A love that steps down from perfection in order to rescue wayward sinners.
A love that stands in the place of our beastly pride and offers the beauty of humility.
A love that does not shy away from our impurities but covers them with Devine perfection.
A Brave Warrior
A King is on a quest to save a lovely maiden. He is valiant, brave, and strong. The King knows his true love has been taken by the enemy and he is prepared to do whatever it takes to win her back. He finds the enemy stronghold and breaks into the dungeon to find his lost love, only to see his enemy sitting outside the bars of her cell. The King sees that his love has torn her royal garments and smeared mud on her face and hair. She insists that the rank dungeon is not that bad of a place and that he could get used to it here, as she has. The enemy? He’s not so bad once you get to know him. The enemy has even convinced her that this cold, dark existence is the best she can expect out of life.
The King’s face twists in anger as he takes in his once beautiful love and the prison she doesn’t even realize she’s in. He’s not angry at her, but at the enemy. He storms forward and confronts the enemy, vowing to free his love. The enemy smiles a hollow smile and askes why the King wants to save this woman. She’s a mess, a hollow shell of her former beauty. The King could easily do better.
The King insists that he will do anything to save her. Those are the words the enemy was hoping for. The enemy’s hands clasp the arm of the King when he asks if “anything” includes dying for her freedom. She was never the prize, the King and His throne were.
At that time, the woman brightly tells the king that he can do what he wants, but she’s going to stay put anyway. She likes it here, and he should give it a chance.
No one in their right mind would take such an offer, but that’s exactly the kind of Agape love that Christ showed on the cross. He sacrificed himself so that we would be free from the curse of death that has been laid on us all.
We cannot fully appreciate what we’ve been saved to, unless we understand what we’ve been saved from.
This thought echoes through my mind as I consider the discussions of Cruel Beauty and Till We Have Faces. Protagonists Oural and Nix face many challenges, both inside and outside of themselves, and it is only by discovering the sin in their hearts that they realize how in need of redeeming love they are.
In the story of Beauty and the Beast, the Beast knows he is unlovable, but beyond his hope, someone enters into his life and shows him kindness, and eventually love.

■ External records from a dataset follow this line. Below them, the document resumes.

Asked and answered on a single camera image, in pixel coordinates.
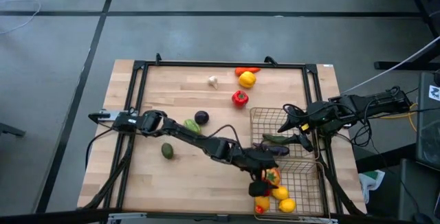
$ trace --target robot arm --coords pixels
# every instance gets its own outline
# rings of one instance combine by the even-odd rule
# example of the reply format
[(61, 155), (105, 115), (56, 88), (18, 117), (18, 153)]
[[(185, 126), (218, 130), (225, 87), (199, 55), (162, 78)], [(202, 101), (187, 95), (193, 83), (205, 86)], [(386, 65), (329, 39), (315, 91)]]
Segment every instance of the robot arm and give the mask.
[(262, 148), (242, 148), (237, 141), (225, 137), (200, 135), (176, 123), (163, 111), (146, 111), (139, 117), (120, 113), (112, 129), (120, 133), (133, 133), (138, 130), (145, 137), (170, 135), (196, 146), (211, 159), (250, 173), (254, 182), (250, 184), (249, 195), (253, 197), (263, 196), (271, 188), (276, 188), (262, 179), (263, 170), (278, 167), (271, 152)]
[(290, 104), (283, 107), (288, 112), (286, 123), (278, 132), (298, 127), (309, 133), (317, 130), (320, 135), (335, 135), (344, 125), (354, 125), (364, 117), (380, 113), (405, 113), (409, 111), (411, 101), (399, 87), (393, 87), (382, 93), (370, 96), (338, 96), (328, 102), (311, 103), (304, 112)]

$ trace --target yellow bell pepper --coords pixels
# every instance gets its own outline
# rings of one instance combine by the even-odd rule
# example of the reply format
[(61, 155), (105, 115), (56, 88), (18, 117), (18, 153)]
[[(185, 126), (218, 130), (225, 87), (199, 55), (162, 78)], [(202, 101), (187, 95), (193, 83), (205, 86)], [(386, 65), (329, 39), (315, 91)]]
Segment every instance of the yellow bell pepper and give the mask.
[(256, 77), (252, 72), (246, 71), (241, 74), (239, 84), (245, 88), (251, 88), (256, 82)]
[(269, 197), (255, 197), (255, 212), (262, 214), (270, 207)]

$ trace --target white sticker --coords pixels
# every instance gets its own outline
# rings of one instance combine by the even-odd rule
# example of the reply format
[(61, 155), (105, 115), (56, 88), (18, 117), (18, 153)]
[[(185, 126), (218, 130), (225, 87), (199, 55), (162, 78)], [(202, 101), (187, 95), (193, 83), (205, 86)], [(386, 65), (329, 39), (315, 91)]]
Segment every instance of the white sticker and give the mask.
[(432, 98), (433, 100), (440, 101), (440, 88), (430, 85), (428, 96), (429, 96), (429, 98)]

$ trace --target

We can only truly grasp the scope of Christ’s love for us when we grasp our severe need for Him.
“But God demonstrates his own love for us in this: While we were still sinners, Christ died for us.” Romans 5:8
We as humans were born into dark slavery to sin. We needed someone to step into our mess and redeem us. In the garden of Eden, Adam traded eternity with God for his own pleasure, and we as humans have been running towards our own gratification ever since. Jesus steps into our path as the second Adam – one without blemish or sin and reverses the curse of sin on us through His sacrificial love. He experienced judgment for us, and took our place so that we would not have to bear the full weight of our sin against God. Jesus essentially killed the curse of death on humankind, and after we acknowledge our desperate need for a Savior, He offers the gift of eternal life with Him. He offers that free gift of eternal life to those who are willing to lay down their own desires and follow Him.
So this is love.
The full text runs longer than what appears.